#### SOURCE MATERIAL
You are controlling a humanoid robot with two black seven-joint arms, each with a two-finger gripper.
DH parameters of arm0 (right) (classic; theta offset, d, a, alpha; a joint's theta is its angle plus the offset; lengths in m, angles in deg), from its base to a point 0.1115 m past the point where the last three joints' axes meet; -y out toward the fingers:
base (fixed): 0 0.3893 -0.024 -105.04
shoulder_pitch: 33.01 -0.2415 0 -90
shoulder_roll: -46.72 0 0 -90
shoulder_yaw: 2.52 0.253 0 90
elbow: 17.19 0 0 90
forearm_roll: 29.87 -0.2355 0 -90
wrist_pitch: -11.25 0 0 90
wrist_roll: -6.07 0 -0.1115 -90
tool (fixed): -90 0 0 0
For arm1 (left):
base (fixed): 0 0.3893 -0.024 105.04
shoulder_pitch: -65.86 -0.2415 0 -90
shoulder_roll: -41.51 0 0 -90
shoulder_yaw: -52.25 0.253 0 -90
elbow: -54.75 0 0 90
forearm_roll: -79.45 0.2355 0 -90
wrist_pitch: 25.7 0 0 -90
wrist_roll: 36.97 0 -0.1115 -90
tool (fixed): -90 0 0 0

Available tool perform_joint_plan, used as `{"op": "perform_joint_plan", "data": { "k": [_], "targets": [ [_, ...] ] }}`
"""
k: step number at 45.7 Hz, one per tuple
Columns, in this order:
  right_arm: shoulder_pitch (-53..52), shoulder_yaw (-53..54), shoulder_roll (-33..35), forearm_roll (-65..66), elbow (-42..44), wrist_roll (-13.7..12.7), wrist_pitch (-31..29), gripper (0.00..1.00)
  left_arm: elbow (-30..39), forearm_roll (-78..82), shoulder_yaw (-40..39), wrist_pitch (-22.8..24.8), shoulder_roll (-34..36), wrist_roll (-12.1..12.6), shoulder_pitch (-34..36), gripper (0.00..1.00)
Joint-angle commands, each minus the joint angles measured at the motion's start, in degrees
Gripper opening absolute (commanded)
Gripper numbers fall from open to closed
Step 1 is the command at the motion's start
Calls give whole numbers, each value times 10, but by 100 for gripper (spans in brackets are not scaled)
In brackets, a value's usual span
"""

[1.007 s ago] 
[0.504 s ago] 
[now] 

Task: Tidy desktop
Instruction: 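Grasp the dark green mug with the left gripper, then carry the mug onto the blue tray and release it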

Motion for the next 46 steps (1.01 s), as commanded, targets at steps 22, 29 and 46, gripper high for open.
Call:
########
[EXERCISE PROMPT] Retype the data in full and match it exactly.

[EXERCISE SOLUTION]
You are controlling a humanoid robot with two black seven-joint arms, each with a two-finger gripper.
DH parameters of arm0 (right) (classic; theta offset, d, a, alpha; a joint's theta is its angle plus the offset; lengths in m, angles in deg), from its base to a point 0.1115 m past the point where the last three joints' axes meet; -y out toward the fingers:
base (fixed): 0 0.3893 -0.024 -105.04
shoulder_pitch: 33.01 -0.2415 0 -90
shoulder_roll: -46.72 0 0 -90
shoulder_yaw: 2.52 0.253 0 90
elbow: 17.19 0 0 90
forearm_roll: 29.87 -0.2355 0 -90
wrist_pitch: -11.25 0 0 90
wrist_roll: -6.07 0 -0.1115 -90
tool (fixed): -90 0 0 0
For arm1 (left):
base (fixed): 0 0.3893 -0.024 105.04
shoulder_pitch: -65.86 -0.2415 0 -90
shoulder_roll: -41.51 0 0 -90
shoulder_yaw: -52.25 0.253 0 -90
elbow: -54.75 0 0 90
forearm_roll: -79.45 0.2355 0 -90
wrist_pitch: 25.7 0 0 -90
wrist_roll: 36.97 0 -0.1115 -90
tool (fixed): -90 0 0 0

Available tool perform_joint_plan, used as `{"op": "perform_joint_plan", "data": { "k": [_], "targets": [ [_, ...] ] }}`
"""
k: step number at 45.7 Hz, one per tuple
Columns, in this order:
  right_arm: shoulder_pitch (-53..52), shoulder_yaw (-53..54), shoulder_roll (-33..35), forearm_roll (-65..66), elbow (-42..44), wrist_roll (-13.7..12.7), wrist_pitch (-31..29), gripper (0.00..1.00)
  left_arm: elbow (-30..39), forearm_roll (-78..82), shoulder_yaw (-40..39), wrist_pitch (-22.8..24.8), shoulder_roll (-34..36), wrist_roll (-12.1..12.6), shoulder_pitch (-34..36), gripper (0.00..1.00)
Joint-angle commands, each minus the joint angles measured at the motion's start, in degrees
Gripper opening absolute (commanded)
Gripper numbers fall from open to closed
Step 1 is the command at the motion's start
Calls give whole numbers, each value times 10, but by 100 for gripper (spans in brackets are not scaled)
In brackets, a value's usual span
"""

[1.007 s ago] 
[0.504 s ago] 
[now] 

Task: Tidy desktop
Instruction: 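Grasp the dark green mug with the left gripper, then carry the mug onto the blue tray and release it
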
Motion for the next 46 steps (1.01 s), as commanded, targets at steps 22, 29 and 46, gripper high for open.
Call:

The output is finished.